■ **Problem requirements**
Give back an exact copy of the lines in the records below, from the line that has "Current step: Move" through the line that has "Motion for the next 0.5", and nothing besides.

[Source data]

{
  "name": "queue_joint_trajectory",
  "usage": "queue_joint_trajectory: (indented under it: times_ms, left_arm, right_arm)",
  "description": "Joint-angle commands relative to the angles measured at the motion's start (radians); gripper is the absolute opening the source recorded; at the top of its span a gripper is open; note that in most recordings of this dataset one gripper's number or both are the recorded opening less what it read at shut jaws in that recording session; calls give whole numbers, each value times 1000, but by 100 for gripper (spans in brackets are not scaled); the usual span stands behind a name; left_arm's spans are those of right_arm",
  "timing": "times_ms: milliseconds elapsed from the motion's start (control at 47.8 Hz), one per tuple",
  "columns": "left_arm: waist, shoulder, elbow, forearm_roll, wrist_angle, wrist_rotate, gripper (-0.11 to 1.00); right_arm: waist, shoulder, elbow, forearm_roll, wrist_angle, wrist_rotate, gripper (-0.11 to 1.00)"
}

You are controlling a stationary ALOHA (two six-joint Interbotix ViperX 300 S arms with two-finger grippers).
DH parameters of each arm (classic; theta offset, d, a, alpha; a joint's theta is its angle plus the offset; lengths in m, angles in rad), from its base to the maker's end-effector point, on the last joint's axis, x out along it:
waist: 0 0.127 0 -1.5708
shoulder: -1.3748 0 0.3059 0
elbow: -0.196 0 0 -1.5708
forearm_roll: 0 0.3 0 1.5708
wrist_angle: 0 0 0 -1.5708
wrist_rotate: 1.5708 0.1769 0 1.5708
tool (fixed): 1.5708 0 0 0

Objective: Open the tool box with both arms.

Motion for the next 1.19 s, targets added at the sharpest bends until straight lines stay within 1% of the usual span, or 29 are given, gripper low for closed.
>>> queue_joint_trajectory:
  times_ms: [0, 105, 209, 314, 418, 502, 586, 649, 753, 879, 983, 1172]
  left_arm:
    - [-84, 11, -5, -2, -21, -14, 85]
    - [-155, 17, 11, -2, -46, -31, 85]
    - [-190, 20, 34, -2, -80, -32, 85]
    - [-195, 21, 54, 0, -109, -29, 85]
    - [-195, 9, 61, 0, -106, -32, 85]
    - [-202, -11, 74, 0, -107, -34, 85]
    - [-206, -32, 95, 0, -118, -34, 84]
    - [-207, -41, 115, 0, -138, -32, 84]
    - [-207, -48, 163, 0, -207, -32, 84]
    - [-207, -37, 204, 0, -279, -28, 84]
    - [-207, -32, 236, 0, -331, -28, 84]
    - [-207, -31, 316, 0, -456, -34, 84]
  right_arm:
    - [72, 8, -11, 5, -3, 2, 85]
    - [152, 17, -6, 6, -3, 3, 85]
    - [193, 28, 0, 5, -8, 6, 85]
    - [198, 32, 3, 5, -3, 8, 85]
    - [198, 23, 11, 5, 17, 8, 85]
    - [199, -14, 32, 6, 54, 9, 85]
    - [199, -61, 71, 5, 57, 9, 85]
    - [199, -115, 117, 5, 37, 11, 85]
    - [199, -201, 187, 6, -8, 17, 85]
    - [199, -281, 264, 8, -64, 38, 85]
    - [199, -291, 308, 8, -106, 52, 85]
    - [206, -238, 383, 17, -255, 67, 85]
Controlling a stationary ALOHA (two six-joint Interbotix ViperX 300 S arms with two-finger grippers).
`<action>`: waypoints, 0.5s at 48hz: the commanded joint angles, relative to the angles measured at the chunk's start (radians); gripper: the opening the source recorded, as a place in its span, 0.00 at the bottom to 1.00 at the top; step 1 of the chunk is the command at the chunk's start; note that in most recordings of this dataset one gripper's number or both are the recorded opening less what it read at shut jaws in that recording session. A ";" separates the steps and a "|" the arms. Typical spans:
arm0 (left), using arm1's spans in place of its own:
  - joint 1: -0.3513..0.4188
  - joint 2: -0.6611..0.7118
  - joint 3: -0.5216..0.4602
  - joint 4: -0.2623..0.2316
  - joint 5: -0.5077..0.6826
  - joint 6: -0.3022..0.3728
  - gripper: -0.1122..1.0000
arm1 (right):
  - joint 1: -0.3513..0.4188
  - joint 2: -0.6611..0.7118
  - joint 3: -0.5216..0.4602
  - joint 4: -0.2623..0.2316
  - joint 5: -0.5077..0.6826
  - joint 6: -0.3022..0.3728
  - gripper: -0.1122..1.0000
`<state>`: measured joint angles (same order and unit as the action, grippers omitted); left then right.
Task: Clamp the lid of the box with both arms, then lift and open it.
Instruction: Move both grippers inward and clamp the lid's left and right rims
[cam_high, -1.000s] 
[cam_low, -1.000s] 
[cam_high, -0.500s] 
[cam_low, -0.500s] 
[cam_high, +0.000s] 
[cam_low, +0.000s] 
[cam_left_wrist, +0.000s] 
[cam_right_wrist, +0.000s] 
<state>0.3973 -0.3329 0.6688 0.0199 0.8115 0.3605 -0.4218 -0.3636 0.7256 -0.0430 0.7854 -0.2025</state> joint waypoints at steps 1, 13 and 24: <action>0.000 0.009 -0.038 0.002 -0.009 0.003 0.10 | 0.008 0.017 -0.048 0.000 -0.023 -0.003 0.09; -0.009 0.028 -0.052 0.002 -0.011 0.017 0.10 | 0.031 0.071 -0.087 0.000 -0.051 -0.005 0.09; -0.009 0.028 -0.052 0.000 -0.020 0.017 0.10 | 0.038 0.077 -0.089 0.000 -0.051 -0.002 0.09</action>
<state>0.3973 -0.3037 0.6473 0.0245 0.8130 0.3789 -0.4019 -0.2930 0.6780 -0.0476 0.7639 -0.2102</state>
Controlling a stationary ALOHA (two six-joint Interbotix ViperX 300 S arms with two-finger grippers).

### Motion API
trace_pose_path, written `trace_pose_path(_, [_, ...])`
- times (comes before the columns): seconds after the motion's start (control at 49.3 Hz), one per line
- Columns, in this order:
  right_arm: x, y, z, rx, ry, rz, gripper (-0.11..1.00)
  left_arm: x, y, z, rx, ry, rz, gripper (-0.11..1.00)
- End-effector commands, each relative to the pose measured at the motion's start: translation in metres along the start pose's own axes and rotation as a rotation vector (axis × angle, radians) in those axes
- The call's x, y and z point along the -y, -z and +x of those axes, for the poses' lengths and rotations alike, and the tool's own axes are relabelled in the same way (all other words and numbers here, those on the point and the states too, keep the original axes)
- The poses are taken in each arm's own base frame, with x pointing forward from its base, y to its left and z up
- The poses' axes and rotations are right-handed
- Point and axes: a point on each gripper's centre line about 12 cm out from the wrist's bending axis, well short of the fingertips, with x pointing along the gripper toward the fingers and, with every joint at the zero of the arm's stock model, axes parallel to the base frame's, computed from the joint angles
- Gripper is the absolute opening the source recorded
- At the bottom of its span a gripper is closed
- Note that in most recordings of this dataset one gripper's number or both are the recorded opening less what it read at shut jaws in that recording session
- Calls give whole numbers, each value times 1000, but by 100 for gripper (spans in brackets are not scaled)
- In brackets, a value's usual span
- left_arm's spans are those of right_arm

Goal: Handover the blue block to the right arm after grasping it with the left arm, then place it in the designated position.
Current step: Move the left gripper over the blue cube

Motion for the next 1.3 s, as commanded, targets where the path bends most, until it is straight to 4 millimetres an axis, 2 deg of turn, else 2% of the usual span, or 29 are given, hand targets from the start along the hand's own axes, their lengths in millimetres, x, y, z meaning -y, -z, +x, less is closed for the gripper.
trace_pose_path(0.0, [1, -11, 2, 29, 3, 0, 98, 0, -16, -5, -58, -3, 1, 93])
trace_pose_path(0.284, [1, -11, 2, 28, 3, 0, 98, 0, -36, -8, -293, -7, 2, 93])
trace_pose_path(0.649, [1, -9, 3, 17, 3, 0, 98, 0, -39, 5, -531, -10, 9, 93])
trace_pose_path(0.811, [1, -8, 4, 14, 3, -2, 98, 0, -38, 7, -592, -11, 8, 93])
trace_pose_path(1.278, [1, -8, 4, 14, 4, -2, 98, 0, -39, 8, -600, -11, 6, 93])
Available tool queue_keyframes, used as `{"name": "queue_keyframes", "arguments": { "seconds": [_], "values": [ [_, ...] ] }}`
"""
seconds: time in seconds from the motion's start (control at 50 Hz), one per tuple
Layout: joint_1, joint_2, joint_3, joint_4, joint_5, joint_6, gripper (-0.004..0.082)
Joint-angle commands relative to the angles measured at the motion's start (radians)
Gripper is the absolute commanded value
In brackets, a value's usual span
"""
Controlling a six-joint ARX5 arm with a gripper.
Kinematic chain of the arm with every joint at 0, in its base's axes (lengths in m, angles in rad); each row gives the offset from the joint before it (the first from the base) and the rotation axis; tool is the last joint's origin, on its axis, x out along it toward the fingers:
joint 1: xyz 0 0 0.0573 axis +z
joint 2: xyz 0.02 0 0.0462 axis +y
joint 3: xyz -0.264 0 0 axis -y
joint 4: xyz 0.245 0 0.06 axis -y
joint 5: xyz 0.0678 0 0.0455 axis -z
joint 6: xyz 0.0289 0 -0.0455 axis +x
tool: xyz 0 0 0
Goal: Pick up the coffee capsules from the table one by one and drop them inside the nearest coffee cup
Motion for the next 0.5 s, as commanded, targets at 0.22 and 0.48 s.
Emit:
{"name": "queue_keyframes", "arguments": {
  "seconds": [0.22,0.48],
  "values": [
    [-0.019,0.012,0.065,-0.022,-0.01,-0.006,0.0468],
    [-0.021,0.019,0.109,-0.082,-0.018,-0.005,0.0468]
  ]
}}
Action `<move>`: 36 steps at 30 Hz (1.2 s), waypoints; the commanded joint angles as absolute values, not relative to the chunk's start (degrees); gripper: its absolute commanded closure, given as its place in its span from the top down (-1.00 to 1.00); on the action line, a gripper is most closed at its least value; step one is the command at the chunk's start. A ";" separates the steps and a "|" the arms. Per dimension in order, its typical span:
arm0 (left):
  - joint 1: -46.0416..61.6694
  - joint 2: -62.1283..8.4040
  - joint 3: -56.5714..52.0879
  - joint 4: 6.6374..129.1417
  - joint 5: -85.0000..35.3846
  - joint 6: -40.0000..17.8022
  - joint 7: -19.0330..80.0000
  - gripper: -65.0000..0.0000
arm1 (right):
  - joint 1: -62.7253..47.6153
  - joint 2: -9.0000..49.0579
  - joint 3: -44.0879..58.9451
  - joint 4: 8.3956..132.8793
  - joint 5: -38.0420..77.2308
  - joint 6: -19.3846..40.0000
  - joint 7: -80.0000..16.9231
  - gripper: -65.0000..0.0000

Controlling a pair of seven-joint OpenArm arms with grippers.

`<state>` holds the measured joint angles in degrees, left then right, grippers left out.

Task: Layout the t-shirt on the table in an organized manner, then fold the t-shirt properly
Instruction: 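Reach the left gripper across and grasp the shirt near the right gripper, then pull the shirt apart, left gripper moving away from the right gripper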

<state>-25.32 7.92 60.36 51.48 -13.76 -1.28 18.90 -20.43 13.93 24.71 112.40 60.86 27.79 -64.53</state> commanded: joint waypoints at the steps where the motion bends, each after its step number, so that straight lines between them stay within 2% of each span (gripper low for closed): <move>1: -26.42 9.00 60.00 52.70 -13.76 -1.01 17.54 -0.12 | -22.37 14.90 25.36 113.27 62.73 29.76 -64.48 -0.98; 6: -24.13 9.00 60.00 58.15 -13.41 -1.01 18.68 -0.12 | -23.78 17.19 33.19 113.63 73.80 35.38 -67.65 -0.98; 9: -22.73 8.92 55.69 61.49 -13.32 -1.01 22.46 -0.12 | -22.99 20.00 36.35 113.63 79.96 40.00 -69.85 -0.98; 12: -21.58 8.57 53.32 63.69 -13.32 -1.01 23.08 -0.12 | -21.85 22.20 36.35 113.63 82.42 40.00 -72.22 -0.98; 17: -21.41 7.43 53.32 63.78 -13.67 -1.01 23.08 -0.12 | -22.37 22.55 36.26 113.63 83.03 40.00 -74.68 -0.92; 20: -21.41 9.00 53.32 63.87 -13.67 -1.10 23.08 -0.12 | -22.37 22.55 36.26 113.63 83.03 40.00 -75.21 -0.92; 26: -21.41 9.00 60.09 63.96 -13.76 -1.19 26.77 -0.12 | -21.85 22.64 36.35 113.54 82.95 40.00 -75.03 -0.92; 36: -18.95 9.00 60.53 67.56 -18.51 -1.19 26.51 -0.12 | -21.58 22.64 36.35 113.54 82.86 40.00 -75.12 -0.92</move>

■ **Solution for this task**
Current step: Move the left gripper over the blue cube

Motion for the next 1.3 s, as commanded, targets where the path bends most, until it is straight to 4 millimetres an axis, 2 deg of turn, else 2% of the usual span, or 29 are given, hand targets from the start along the hand's own axes, their lengths in millimetres, x, y, z meaning -y, -z, +x, less is closed for the gripper.
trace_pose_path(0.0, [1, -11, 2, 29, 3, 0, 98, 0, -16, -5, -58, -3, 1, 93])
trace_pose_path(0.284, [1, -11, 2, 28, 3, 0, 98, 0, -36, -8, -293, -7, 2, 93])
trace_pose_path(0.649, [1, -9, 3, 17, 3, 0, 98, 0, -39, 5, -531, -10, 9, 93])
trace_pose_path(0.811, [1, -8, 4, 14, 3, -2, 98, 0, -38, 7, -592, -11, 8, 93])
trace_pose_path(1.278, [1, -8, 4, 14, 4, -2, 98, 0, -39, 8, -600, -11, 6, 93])
Available tool queue_keyframes, used as `{"name": "queue_keyframes", "arguments": { "seconds": [_], "values": [ [_, ...] ] }}`
"""
seconds: time in seconds from the motion's start (control at 50 Hz), one per tuple
Layout: joint_1, joint_2, joint_3, joint_4, joint_5, joint_6, gripper (-0.004..0.082)
Joint-angle commands relative to the angles measured at the motion's start (radians)
Gripper is the absolute commanded value
In brackets, a value's usual span
"""
Controlling a six-joint ARX5 arm with a gripper.
Kinematic chain of the arm with every joint at 0, in its base's axes (lengths in m, angles in rad); each row gives the offset from the joint before it (the first from the base) and the rotation axis; tool is the last joint's origin, on its axis, x out along it toward the fingers:
joint 1: xyz 0 0 0.0573 axis +z
joint 2: xyz 0.02 0 0.0462 axis +y
joint 3: xyz -0.264 0 0 axis -y
joint 4: xyz 0.245 0 0.06 axis -y
joint 5: xyz 0.0678 0 0.0455 axis -z
joint 6: xyz 0.0289 0 -0.0455 axis +x
tool: xyz 0 0 0
Goal: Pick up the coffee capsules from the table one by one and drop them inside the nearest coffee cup
Motion for the next 0.5 s, as commanded, targets at 0.22 and 0.48 s.

With this output, the exercise is done.